For the loci we did not observe any evidence for association at all may be due to power issues, but could also indicate that they have a less pronounced role in a pediatric setting. In addition, only a portion of the published adult height loci have been independently and robustly replicated to date[22]. It should also be noted that childhood growth is an ongoing process where development factors may cloud detection at certain loci, including at the two rapid growth stages, where nutrition plays a major role in infant growth and hormone signaling impacts at puberty. Our study may lack power to detect stage specific association when using a mixed age childhood cohort; however we have presented the association results for specific age bins in Additional file 2: Supplemental Table S2.

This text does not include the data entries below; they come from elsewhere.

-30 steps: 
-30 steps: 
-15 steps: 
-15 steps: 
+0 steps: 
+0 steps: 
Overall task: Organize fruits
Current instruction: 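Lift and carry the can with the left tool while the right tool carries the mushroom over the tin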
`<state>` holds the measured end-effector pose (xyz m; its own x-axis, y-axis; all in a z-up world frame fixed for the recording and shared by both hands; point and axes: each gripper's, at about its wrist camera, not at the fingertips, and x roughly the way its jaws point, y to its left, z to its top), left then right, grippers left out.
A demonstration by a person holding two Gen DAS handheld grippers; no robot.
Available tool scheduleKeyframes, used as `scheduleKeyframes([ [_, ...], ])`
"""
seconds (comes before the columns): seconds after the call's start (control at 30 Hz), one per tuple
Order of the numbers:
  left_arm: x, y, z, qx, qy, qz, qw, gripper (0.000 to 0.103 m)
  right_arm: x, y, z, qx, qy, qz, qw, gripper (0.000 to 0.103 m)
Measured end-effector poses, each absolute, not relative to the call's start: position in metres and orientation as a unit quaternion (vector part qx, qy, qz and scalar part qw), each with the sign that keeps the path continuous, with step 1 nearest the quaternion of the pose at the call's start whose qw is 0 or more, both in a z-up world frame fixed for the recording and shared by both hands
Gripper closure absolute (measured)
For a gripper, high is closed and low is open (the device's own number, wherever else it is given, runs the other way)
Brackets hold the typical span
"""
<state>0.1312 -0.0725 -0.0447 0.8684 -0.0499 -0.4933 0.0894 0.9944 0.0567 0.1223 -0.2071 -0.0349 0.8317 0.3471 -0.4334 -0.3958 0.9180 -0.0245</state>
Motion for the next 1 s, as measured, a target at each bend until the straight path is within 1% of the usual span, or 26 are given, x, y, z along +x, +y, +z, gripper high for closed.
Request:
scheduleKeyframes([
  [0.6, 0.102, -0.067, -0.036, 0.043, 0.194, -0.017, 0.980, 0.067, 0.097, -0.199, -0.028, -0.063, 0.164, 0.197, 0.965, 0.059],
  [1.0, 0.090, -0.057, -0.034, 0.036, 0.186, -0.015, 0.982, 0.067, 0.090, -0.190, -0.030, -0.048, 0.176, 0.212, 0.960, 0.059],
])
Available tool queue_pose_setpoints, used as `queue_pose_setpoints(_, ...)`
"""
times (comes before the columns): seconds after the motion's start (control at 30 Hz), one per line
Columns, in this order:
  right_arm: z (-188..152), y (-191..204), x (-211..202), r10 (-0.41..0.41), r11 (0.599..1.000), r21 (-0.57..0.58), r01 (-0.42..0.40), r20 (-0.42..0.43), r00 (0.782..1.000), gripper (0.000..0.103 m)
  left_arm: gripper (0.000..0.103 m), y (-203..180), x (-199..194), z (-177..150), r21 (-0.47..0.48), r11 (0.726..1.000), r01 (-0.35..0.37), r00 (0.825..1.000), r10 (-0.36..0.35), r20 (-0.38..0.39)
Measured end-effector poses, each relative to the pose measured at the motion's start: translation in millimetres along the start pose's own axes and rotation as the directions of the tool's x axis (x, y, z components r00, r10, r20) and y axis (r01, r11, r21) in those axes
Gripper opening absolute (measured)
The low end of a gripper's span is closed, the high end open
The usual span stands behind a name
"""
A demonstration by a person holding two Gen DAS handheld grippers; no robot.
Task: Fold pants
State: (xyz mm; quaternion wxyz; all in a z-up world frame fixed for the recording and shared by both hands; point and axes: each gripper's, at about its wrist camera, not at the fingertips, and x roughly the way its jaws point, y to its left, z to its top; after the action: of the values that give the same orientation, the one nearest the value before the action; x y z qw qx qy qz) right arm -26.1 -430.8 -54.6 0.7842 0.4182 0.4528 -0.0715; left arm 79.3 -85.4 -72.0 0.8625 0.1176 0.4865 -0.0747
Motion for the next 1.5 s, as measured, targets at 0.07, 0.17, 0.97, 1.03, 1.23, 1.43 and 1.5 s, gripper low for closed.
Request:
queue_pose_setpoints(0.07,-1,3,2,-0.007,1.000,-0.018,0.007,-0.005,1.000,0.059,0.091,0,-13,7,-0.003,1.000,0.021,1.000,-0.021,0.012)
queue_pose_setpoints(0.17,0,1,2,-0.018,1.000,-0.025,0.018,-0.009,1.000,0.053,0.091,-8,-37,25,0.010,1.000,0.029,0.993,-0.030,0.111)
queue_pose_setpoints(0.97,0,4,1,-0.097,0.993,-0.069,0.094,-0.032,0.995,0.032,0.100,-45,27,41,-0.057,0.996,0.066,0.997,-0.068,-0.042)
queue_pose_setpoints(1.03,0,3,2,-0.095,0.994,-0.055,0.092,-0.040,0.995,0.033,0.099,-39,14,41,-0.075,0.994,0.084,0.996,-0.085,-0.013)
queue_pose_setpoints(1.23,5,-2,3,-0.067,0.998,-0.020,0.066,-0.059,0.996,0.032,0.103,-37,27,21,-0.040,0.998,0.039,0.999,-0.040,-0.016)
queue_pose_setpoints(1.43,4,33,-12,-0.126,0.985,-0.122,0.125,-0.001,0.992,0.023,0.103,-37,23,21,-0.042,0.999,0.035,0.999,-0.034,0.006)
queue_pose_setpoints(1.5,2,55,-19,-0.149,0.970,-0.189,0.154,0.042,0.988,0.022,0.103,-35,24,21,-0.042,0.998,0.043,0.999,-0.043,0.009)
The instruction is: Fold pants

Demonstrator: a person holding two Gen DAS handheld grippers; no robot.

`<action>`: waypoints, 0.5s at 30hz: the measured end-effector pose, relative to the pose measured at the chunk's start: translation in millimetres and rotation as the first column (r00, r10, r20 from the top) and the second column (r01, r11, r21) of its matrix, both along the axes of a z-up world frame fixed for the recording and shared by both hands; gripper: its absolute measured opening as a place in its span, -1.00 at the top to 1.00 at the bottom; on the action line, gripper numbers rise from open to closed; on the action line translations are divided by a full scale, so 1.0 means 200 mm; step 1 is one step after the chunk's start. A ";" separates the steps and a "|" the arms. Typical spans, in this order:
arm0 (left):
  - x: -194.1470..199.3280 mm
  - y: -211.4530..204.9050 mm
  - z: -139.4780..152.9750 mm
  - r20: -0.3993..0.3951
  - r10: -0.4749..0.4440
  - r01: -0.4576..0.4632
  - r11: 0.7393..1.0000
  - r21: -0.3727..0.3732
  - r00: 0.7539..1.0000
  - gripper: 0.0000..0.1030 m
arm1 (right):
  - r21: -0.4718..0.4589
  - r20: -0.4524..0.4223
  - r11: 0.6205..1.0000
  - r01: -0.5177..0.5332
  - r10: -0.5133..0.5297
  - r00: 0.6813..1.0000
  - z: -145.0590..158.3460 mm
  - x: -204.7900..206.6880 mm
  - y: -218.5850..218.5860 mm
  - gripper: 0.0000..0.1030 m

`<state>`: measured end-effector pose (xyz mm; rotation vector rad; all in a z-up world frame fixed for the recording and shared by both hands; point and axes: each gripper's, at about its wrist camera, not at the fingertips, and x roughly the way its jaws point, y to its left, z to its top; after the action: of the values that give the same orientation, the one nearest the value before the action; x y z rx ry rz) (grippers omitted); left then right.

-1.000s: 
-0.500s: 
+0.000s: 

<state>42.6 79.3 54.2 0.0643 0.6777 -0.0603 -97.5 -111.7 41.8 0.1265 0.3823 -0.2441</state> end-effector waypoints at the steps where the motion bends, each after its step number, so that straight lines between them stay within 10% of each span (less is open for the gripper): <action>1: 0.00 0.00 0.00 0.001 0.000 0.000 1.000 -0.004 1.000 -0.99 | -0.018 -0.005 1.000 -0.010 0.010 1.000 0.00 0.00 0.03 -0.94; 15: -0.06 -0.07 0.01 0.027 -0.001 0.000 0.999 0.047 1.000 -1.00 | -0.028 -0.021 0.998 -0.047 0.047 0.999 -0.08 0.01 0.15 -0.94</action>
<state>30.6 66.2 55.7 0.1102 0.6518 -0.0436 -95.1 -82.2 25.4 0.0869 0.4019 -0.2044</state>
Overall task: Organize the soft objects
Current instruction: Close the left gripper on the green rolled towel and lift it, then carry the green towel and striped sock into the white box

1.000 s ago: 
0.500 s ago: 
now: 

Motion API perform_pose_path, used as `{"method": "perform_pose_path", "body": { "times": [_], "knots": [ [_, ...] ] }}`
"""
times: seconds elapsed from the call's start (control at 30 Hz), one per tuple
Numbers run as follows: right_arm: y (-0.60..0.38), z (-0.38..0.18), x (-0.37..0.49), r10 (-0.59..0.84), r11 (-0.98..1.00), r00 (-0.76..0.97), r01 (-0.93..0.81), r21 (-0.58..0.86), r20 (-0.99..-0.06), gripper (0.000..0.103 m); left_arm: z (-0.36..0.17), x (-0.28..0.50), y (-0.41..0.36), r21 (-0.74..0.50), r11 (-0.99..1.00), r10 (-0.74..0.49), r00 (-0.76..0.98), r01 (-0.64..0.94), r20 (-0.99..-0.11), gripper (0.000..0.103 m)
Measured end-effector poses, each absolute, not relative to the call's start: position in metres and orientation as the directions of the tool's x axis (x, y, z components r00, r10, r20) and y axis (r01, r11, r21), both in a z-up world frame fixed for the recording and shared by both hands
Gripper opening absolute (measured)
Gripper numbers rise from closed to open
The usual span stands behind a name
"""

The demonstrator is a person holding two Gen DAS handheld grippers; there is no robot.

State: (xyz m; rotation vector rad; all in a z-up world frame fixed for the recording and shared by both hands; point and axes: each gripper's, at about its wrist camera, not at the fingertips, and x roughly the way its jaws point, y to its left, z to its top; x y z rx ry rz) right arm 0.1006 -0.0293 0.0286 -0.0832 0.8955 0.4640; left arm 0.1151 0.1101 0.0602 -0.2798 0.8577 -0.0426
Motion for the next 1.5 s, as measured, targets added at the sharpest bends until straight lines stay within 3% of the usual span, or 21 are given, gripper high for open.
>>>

From this analysis, it is clear that a number of loci previously reported from GWA analyses of adult height also play a role in our phenotype of interest. While these recently discovered loci unveil several new biomolecular pathways not previously associated with height, it is important to note that these well established genetic associations with stature explain very little of the genetic contribution for this pediatric phenotype, suggesting the existence of additional loci whose number and effect size remain unknown.

Among 46 loci that have been reported to associate with adult height to date, at least 15 also contribute to the determination of height in childhood. Once our GWA study is complete, we will have the opportunity to look for other variants in the genome that are associated with height in childhood.